Some of you may think this means you have plenty of time left.  After all, many of you complete your own paperwork at home and believe it is sufficient. However, keep in mind that finding a last minute attorney, or providing all your documentations last minute to an attorney is ill-advised given that you are not an attorney’s only client. Like with any law firm, attorneys have a roster of clients and cases they are working on and have to plan and manage their time wisely to meet all deadlines. When you spring your case on them last minute, if they are even willing to accept your case, they will charge you for the sacrifices they must make to meet your deadlines.

3. Did you already receive your DOL certification?

In addition, while it typically only takes a week to obtain a labor certification (LCA) from the Department of Labor (DOL), the processing times increase with the number of pending applications, often doubling or even tripling wait times. Generally, attorneys expect to have the LCA filed by mid-March, if not earlier.

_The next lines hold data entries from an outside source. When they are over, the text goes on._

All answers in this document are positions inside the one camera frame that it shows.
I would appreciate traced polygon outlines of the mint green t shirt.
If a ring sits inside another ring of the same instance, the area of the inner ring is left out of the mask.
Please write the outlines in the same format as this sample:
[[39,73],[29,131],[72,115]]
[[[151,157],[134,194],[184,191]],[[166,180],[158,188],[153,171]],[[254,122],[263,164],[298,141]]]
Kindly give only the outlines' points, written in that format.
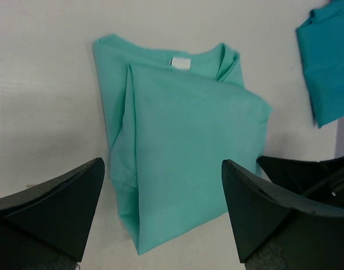
[[119,218],[138,254],[227,212],[221,164],[253,173],[270,105],[245,88],[239,53],[93,43]]

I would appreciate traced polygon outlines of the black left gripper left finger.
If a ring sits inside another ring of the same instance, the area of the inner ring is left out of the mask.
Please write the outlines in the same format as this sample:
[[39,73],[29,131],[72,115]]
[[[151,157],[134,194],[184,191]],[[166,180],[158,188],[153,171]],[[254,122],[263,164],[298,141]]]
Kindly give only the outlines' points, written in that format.
[[98,157],[0,198],[0,269],[78,269],[104,176]]

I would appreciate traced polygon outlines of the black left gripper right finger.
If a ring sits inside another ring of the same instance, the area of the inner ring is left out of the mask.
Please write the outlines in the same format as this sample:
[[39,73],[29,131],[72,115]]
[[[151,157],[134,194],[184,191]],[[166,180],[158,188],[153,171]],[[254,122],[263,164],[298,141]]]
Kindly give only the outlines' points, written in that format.
[[221,170],[246,269],[344,269],[344,208],[296,194],[231,160]]

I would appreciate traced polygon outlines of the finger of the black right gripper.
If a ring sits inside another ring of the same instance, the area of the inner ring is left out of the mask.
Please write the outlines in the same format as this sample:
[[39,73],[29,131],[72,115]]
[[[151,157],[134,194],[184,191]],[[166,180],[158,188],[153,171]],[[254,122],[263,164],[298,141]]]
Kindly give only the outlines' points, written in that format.
[[324,161],[261,156],[257,163],[274,184],[308,199],[344,208],[344,156]]

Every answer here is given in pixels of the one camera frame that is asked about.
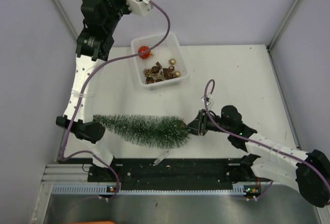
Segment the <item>small green christmas tree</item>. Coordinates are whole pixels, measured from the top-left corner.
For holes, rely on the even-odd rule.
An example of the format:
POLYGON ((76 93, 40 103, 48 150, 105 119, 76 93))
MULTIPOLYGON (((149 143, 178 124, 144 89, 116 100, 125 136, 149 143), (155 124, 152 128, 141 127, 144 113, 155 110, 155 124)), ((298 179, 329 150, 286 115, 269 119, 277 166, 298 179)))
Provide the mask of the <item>small green christmas tree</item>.
POLYGON ((123 140, 149 148, 175 149, 190 139, 190 128, 177 116, 97 114, 93 120, 123 140))

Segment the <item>white plastic basket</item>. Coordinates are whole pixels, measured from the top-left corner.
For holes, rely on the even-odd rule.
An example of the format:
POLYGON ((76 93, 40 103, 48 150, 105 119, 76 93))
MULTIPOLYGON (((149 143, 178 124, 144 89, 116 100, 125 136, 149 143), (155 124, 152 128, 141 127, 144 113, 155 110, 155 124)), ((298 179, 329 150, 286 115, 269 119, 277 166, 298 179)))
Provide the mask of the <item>white plastic basket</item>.
POLYGON ((135 71, 137 73, 138 83, 142 87, 148 90, 155 90, 159 88, 168 87, 170 85, 180 84, 183 80, 189 77, 189 62, 187 58, 182 55, 180 51, 179 41, 173 32, 170 32, 166 39, 155 49, 152 49, 151 52, 152 55, 147 59, 141 59, 138 56, 132 59, 135 71), (169 60, 172 58, 176 60, 174 69, 176 71, 180 71, 181 73, 181 76, 179 78, 165 80, 158 83, 145 83, 146 77, 143 74, 144 69, 148 69, 152 66, 155 66, 157 62, 159 62, 163 67, 169 66, 169 60))

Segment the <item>brown and gold ornament garland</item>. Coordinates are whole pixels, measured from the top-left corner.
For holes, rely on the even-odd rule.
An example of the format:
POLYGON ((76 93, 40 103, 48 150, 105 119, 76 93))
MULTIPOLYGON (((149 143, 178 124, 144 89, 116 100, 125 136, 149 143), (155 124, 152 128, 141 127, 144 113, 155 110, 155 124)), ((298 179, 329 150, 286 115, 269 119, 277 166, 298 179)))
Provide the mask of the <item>brown and gold ornament garland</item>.
POLYGON ((181 72, 175 68, 175 65, 163 67, 160 62, 156 62, 151 68, 143 70, 146 84, 158 83, 181 77, 181 72))

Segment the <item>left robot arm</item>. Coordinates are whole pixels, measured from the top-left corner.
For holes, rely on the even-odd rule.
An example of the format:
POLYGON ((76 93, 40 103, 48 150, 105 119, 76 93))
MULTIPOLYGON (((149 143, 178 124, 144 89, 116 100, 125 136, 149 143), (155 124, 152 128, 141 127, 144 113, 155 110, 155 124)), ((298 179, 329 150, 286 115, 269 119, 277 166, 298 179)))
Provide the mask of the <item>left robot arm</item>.
POLYGON ((94 120, 93 107, 100 66, 107 62, 114 44, 113 33, 121 17, 130 14, 126 0, 82 0, 83 29, 76 41, 76 69, 69 103, 56 125, 65 129, 62 149, 70 134, 86 146, 85 153, 93 157, 93 164, 106 181, 113 180, 117 169, 111 165, 113 155, 102 142, 105 128, 94 120))

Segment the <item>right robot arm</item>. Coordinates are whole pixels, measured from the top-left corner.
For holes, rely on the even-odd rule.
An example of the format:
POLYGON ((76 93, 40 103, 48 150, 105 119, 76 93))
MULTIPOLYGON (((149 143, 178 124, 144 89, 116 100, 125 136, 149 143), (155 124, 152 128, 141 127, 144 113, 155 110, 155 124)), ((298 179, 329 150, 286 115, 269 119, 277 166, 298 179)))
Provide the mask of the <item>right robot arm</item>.
POLYGON ((270 179, 298 191, 316 207, 329 205, 329 159, 323 152, 289 148, 266 138, 244 124, 234 106, 223 107, 220 115, 201 109, 187 127, 196 136, 208 131, 227 133, 235 148, 248 153, 241 161, 244 179, 270 179))

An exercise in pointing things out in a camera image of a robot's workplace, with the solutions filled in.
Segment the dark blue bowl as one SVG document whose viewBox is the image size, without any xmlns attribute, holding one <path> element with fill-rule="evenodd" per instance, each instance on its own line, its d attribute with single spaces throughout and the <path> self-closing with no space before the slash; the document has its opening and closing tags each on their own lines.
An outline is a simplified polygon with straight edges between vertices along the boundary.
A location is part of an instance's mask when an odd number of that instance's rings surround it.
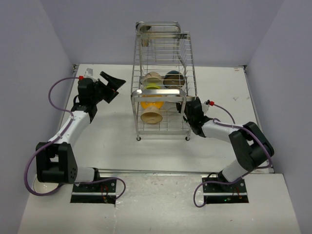
<svg viewBox="0 0 312 234">
<path fill-rule="evenodd" d="M 169 71 L 163 79 L 165 88 L 170 88 L 171 86 L 182 87 L 184 84 L 184 76 L 179 71 L 175 70 Z"/>
</svg>

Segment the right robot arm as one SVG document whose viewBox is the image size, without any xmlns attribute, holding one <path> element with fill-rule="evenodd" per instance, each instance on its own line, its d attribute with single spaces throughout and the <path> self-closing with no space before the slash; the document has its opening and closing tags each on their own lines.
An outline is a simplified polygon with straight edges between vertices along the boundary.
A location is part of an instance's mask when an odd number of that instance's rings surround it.
<svg viewBox="0 0 312 234">
<path fill-rule="evenodd" d="M 227 192 L 254 170 L 271 167 L 274 149 L 257 124 L 223 123 L 217 118 L 206 116 L 204 105 L 210 106 L 211 102 L 201 103 L 196 97 L 187 101 L 184 108 L 180 104 L 177 109 L 184 114 L 184 120 L 195 135 L 231 144 L 235 160 L 217 174 L 216 183 L 220 190 Z"/>
</svg>

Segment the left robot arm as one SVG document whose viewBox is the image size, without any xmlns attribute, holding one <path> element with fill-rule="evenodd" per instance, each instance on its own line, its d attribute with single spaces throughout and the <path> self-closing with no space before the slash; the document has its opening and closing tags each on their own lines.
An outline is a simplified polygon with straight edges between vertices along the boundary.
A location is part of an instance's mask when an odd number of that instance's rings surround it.
<svg viewBox="0 0 312 234">
<path fill-rule="evenodd" d="M 78 77 L 78 93 L 69 117 L 60 130 L 48 142 L 36 147 L 36 168 L 39 182 L 57 184 L 84 183 L 91 192 L 101 187 L 99 172 L 94 167 L 79 167 L 73 147 L 81 133 L 92 123 L 101 101 L 110 103 L 125 80 L 100 72 L 107 83 L 90 76 Z"/>
</svg>

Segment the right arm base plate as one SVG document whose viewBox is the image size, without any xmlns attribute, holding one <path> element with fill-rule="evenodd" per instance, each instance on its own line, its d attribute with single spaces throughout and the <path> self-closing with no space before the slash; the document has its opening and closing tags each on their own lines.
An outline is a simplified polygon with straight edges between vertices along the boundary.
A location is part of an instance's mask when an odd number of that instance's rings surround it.
<svg viewBox="0 0 312 234">
<path fill-rule="evenodd" d="M 240 179 L 232 185 L 220 185 L 207 183 L 207 181 L 217 181 L 216 173 L 202 176 L 203 197 L 206 204 L 234 204 L 249 203 L 247 188 L 244 179 Z"/>
</svg>

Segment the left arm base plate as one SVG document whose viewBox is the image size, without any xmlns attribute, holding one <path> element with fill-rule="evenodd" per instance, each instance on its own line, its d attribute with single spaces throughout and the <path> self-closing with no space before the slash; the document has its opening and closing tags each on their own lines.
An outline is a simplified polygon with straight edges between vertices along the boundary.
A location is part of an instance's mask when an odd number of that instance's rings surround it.
<svg viewBox="0 0 312 234">
<path fill-rule="evenodd" d="M 116 180 L 74 185 L 70 203 L 116 204 Z"/>
</svg>

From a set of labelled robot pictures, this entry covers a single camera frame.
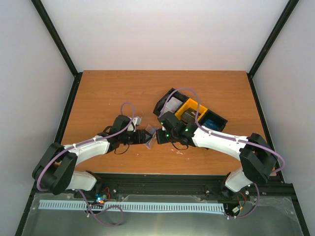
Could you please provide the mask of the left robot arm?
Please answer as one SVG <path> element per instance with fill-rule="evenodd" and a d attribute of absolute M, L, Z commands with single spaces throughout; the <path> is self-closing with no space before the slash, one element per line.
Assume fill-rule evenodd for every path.
<path fill-rule="evenodd" d="M 66 190 L 85 190 L 92 198 L 102 194 L 102 185 L 87 171 L 76 171 L 75 167 L 95 156 L 116 152 L 120 145 L 146 144 L 152 134 L 137 129 L 141 118 L 118 115 L 111 126 L 93 138 L 72 145 L 52 143 L 32 172 L 39 191 L 58 195 Z"/>

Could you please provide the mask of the dark card stack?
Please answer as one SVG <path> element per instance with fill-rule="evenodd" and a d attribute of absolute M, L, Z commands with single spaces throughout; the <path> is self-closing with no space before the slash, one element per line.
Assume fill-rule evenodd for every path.
<path fill-rule="evenodd" d="M 188 108 L 181 116 L 181 121 L 184 123 L 195 122 L 196 110 L 193 108 Z"/>

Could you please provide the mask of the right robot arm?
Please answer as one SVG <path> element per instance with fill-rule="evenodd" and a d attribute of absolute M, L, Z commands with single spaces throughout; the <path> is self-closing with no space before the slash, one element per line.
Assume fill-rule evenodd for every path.
<path fill-rule="evenodd" d="M 184 146 L 212 149 L 240 161 L 241 167 L 229 173 L 224 186 L 238 192 L 249 184 L 266 184 L 277 157 L 265 140 L 253 133 L 249 137 L 235 136 L 201 126 L 185 124 L 172 112 L 158 117 L 162 128 L 157 130 L 157 142 L 180 143 Z"/>

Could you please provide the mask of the pink card holder wallet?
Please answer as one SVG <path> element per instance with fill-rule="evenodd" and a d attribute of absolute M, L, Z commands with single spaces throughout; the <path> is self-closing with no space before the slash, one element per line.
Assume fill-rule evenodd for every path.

4. Does your company have all the documents requested on hand?

Finally, the employer’s company organization, HR, and overall preparedness play a large part in the H1B preparation process, given that many of the required documents need to be prepared (a certain way) by the employer.  The H1B recipient usually has very little control of what has already been prepared and if not ready, then when the required documents can be provided. Hence, the necessity to begin the process as early as January.

5. Did you know USCIS no longer accepts premium processing?

Be careful in submitting your H1B petitions as USCIS will reject your petition if filed or paid for incorrectly.  USCIS has suspended premium processing (I-907). Any petition filed with a combined check payment for regular and premium processing will be rejected.